> _EXERCISE REQUIREMENTS_: Report each line from the records where the string "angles" turns up.

> _DATASET EXTRACT_:
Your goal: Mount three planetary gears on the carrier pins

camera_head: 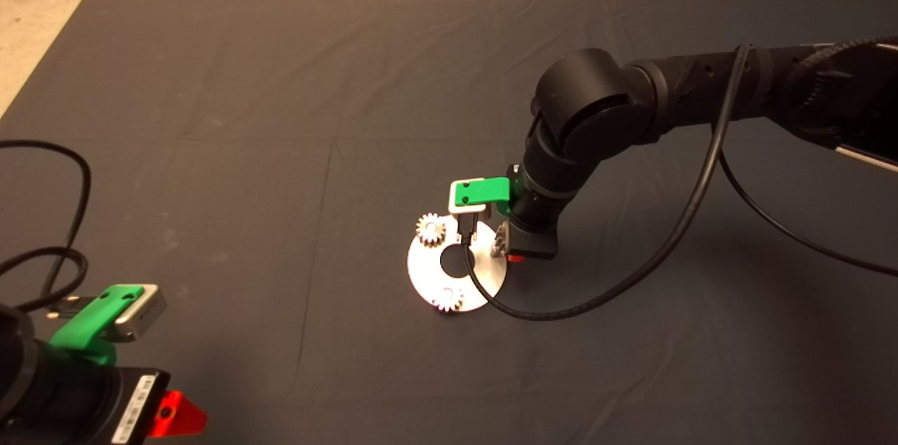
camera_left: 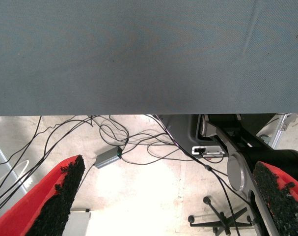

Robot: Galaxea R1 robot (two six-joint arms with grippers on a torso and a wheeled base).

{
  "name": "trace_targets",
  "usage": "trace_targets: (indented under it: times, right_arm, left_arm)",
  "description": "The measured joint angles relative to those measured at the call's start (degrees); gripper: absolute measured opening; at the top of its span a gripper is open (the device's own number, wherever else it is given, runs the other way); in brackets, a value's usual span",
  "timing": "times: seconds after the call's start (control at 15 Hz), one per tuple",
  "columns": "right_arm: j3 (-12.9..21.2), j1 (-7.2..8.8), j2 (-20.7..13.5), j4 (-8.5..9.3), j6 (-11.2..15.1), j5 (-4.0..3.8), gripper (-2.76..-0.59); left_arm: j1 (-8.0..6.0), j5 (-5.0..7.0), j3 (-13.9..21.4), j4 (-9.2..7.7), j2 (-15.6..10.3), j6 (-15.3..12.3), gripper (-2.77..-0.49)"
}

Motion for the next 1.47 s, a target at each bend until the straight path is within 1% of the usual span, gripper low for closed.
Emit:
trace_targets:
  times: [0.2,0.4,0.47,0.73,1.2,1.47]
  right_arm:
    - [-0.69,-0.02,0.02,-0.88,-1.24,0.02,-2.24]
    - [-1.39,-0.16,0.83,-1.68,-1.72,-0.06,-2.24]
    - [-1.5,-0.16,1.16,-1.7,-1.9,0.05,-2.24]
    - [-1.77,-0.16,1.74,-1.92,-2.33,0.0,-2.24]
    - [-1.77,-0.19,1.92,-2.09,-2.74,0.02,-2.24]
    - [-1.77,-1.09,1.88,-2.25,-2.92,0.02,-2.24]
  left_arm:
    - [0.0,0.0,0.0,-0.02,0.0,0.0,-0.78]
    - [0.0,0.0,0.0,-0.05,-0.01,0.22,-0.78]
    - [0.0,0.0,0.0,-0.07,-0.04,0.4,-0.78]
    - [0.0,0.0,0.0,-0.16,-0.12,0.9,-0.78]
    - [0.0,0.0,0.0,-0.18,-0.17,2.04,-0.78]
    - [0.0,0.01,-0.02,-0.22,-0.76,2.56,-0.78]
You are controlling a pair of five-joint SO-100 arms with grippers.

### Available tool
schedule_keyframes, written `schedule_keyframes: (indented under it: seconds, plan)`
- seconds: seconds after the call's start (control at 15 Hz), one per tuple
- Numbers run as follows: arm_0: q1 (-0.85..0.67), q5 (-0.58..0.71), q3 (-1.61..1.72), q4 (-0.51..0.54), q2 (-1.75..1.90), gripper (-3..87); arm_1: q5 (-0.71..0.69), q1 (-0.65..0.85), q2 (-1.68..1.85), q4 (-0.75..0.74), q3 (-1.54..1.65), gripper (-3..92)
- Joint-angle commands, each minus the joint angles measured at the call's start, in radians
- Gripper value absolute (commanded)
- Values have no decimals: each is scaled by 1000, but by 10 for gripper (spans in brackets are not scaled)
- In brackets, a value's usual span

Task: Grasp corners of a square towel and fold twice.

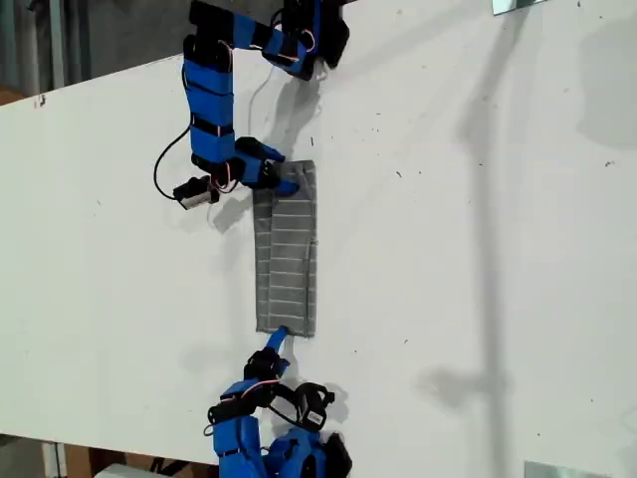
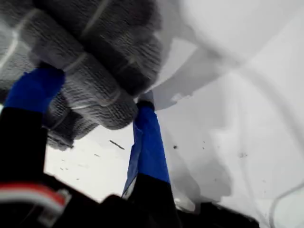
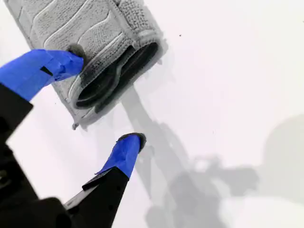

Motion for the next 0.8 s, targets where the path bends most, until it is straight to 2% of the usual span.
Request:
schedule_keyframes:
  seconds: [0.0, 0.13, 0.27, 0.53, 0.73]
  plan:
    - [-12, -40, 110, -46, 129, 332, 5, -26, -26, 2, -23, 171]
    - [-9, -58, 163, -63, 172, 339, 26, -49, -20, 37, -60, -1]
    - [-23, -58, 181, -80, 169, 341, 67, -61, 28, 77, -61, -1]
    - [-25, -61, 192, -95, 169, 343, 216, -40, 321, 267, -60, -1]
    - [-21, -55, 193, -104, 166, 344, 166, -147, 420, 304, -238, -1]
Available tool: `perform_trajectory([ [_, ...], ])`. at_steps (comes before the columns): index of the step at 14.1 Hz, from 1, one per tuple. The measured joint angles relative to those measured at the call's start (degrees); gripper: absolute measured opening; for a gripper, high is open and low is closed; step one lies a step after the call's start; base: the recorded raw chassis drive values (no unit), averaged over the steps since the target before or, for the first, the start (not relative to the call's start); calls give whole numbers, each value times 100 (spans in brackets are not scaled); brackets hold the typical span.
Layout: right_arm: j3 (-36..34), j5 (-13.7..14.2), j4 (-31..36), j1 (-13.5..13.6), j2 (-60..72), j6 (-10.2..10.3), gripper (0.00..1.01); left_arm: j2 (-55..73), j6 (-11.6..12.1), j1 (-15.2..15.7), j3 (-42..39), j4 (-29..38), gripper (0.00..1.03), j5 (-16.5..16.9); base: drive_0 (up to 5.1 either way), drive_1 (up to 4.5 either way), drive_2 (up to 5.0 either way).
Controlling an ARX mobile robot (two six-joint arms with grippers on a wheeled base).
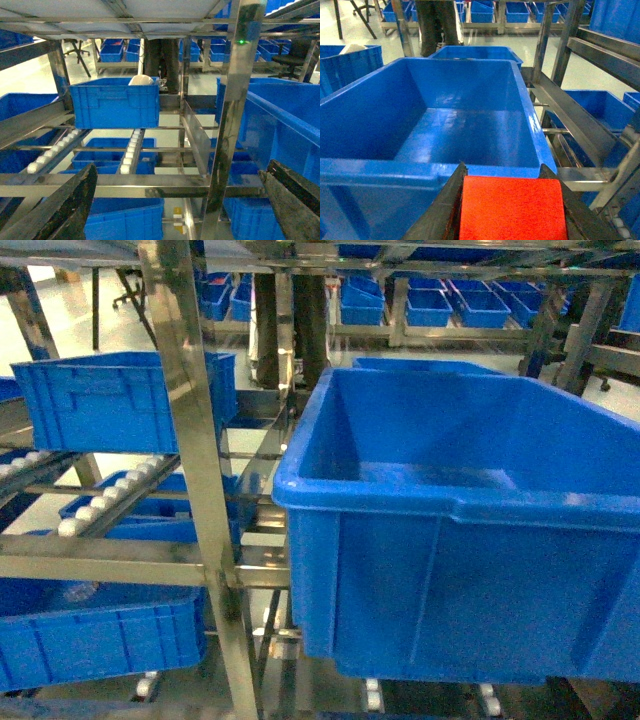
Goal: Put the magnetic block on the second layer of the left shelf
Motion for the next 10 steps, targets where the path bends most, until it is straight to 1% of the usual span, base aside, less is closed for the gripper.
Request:
perform_trajectory([
  [5,0,0,-2,0,17,0,33,0,-2,0,0,11,98,4,1,435,-432],
  [8,0,0,-7,0,35,0,33,0,-2,0,0,-9,98,2,0,0,0],
  [9,26,-33,-142,0,37,90,33,0,0,0,0,-7,98,2,0,0,0],
  [10,131,-127,-302,0,164,295,33,0,-2,0,0,-7,98,0,0,0,0],
])
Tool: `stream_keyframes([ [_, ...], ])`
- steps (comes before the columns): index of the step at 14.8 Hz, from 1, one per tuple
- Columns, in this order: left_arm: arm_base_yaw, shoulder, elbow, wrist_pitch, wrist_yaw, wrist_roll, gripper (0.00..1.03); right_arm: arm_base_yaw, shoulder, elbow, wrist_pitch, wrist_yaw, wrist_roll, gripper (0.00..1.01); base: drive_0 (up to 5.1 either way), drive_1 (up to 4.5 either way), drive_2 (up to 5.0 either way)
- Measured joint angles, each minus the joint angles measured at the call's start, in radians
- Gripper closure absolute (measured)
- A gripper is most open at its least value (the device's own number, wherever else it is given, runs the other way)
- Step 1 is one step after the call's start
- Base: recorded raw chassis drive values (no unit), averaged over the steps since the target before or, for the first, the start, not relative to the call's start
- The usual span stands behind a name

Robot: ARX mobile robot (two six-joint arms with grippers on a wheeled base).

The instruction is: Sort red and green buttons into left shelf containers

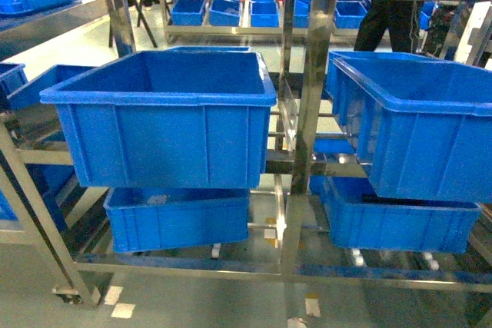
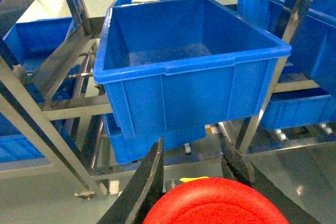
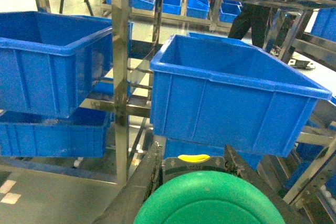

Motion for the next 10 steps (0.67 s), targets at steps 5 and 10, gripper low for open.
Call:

> _RESULT OF THE EXERCISE_:
  "description": "The measured joint angles relative to those measured at the call's start (degrees); gripper: absolute measured opening; at the top of its span a gripper is open (the device's own number, wherever else it is given, runs the other way); in brackets, a value's usual span",
- Joint-angle commands, each minus the joint angles measured at the call's start, in radians
Available tool: `perform_trajectory([ [_, ...], ])`. at_steps (comes before the columns): index of the step at 14.1 Hz, from 1, one per tuple. The measured joint angles relative to those measured at the call's start (degrees); gripper: absolute measured opening; for a gripper, high is open and low is closed; step one lies a step after the call's start; base: the recorded raw chassis drive values (no unit), averaged over the steps since the target before or, for the first, the start (not relative to the call's start); calls give whole numbers, each value times 100 (spans in brackets are not scaled); brackets hold the typical span.
- Measured joint angles, each minus the joint angles measured at the call's start, in radians

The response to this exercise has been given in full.